The Fig tree (Bedouin: Teen) is indigenous to the rock and gorges of Wadi Rum, Petra, and Sinai. The wild Fig white milky sap contains a complex mix of chemicals. The fruits of this tree were a common food for the ancient nomad and the shepherd boys. The fruits of the wild fig tree is not recommended to be eaten on an empty stomach early in the morning, as it might cause some delusion, a property that gave the tree another name of “Crazy fig” by some bedouins. Until now the white milky sap taken from broken brunches of tree is also used by bedouins for curdling to make cheese. Its leaves is burnt on charcoal along with harmala seeds inside a tent for inhalation is used for goat herd treatment. A treatment used by the Judeilat of the Bedoul tribe in case if the goat herd started to give runny and not thick consistent milk.
In the tropics the Ficus tree is important, as objects of worship in most indigenous cultures. The writing of the 1st century BC Greek historian Diodorus Siculus seems to mentions this fruit: "Being eaten, it has the power to effect fantasy. their priests will sometimes used the fruit to bring on such fantasy, which they say is the voice of their God."
The Doum Palms and the Huts of Arabia
(From Mariette's Deir-el-Bahari, plate 5.) The huts of the natives are built on piles. The trees are two date-palms in fruit, and three myrrh-trees, the foliage of the latter being indicated by a line bounding the tops of the branches.
The round huts were a major factor in arceologists and egyptologists that Punt land should be in Africa. Althought such huts can be found in the Arabian Penesula to this day with people living in them and they are mostly built from Doum Palm same Palm tree found in the wall mural. And it seems that no Botanists were envolved in the study at that time in the early 20's. Because the Arabian Peninsula and its shores of the Red Sea are inhabited by the Doum Palm, and the Sycamore.
In Yemen today and on the shores of the Red Sea one still find huts and villages of Huts, and market for selling huts building materials and other products like baskets and rope that are made out of the Doum palm.
The Animals Of Punt
As with its flora, the fauna there is depiction of animals. Among these animals is the giraffe, which today is only found in Africa. Superficially, this seems to rule out an Arabian location for the Land of Punt. A closer reading of the ancient testimonials, however, reveals that the giraffe was apparently also present in parts of the Arabian peninsula and Levant during the classical period.

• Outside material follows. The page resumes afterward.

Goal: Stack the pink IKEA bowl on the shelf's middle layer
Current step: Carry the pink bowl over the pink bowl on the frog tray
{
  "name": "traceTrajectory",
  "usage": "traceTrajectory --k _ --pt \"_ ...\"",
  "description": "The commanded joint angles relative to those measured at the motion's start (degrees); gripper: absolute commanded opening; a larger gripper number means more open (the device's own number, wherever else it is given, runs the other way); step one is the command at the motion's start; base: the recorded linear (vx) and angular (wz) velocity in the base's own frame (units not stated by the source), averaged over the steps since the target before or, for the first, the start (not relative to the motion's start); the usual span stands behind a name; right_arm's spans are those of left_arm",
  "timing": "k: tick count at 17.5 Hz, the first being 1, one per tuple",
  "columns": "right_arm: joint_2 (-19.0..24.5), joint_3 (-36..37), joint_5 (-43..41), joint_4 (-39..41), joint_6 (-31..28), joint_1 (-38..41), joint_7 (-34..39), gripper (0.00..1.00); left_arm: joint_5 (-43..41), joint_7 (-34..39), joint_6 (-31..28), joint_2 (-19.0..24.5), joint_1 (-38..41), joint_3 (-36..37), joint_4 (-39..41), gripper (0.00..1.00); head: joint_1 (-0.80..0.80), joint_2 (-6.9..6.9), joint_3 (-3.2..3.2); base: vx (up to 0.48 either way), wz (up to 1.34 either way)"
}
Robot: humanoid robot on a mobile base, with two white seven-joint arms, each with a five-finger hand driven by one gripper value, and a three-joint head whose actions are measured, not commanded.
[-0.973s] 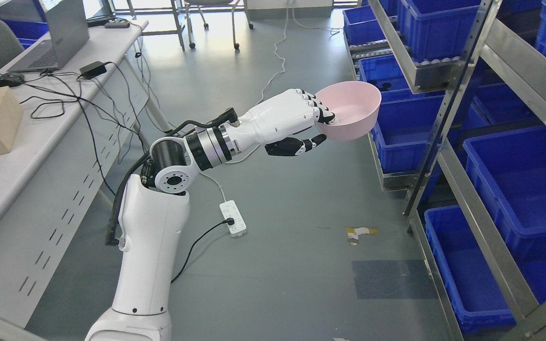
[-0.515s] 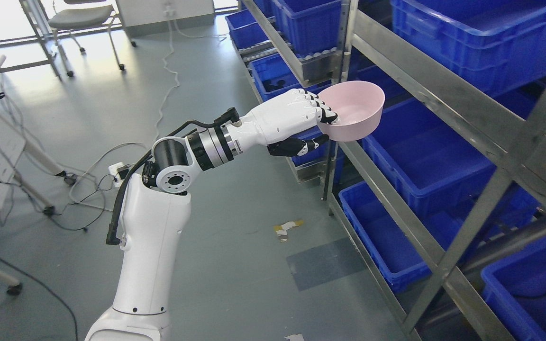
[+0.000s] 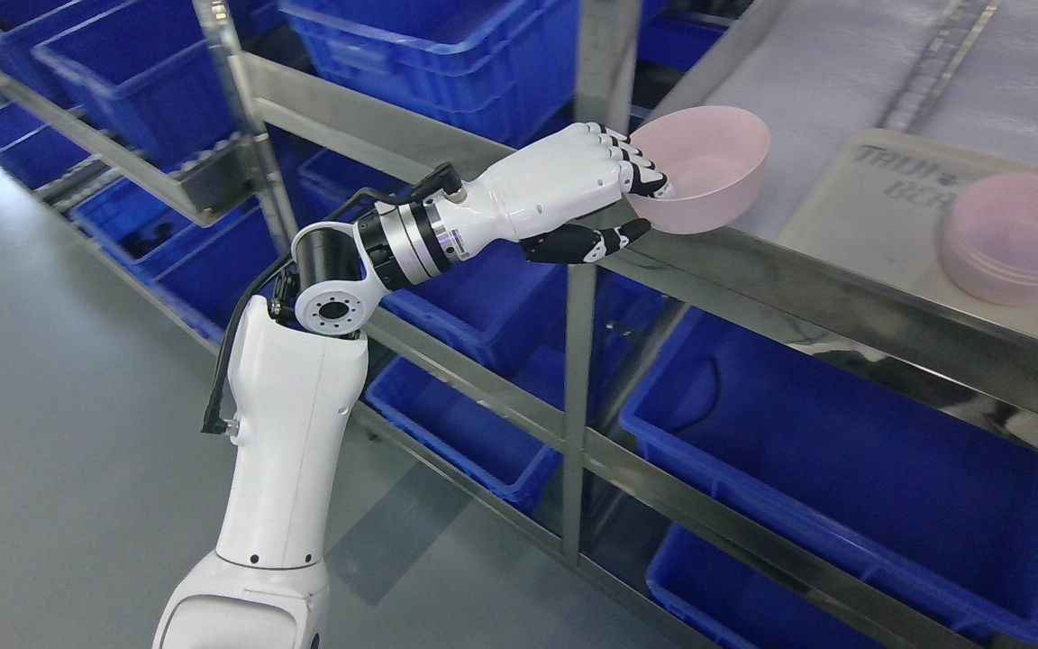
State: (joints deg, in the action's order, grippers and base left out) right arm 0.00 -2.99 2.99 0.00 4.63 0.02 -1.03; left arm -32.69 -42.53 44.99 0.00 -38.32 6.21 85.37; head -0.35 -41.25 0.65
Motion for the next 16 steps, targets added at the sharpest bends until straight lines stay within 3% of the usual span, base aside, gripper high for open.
traceTrajectory --k 1,4,10,16 --pt "-1.0 0.0 0.0 1.0 0.0 0.2 0.0 1.0 1.1 -0.9 0.0 1.0 -6.9 -1.2 -1.0 0.03 0.0 0.0 0.0 0.019 -1.22" --pt "-1.0 0.0 0.0 1.0 0.0 0.2 0.0 1.0 -3.7 -3.5 0.0 1.0 -12.4 -5.8 -4.8 0.03 0.0 0.0 0.0 0.034 -1.13" --pt "-1.0 0.0 0.0 1.0 0.0 0.2 0.0 1.0 -16.5 -7.1 0.0 1.0 -12.2 -6.6 -8.5 0.03 0.0 0.0 0.0 0.056 -0.79" --pt "-1.0 0.0 0.0 1.0 0.0 0.2 0.0 1.0 -17.1 -8.4 0.0 1.0 -12.2 -6.1 -8.5 0.03 0.0 0.0 0.0 0.037 -0.24"
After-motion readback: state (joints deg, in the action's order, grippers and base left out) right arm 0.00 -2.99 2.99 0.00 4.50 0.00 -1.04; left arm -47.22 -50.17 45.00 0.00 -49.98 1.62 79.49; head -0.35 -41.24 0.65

The ancient Greek historian Diodorus Siculus refers to the species as “camel-leopards”, and notes that it used to roam the area between northern Arabia and Syria.
The most definitive faunal evidence regarding where Punt was located comes from baboons (Papio hamadryas). These are among the creatures that are depicted on the Hatshepsut temple walls at Deir el-Bahri, as well as on other ancient Egyptian murals. Baboon remains have also been found within actual tombs in the Valley of the Kings. .......it is a well known fact that the Baboons are found in the Arabian Peninsula as well as Elephants from very long time, a fact which the earlier archaeologists have over looked in locating Punt.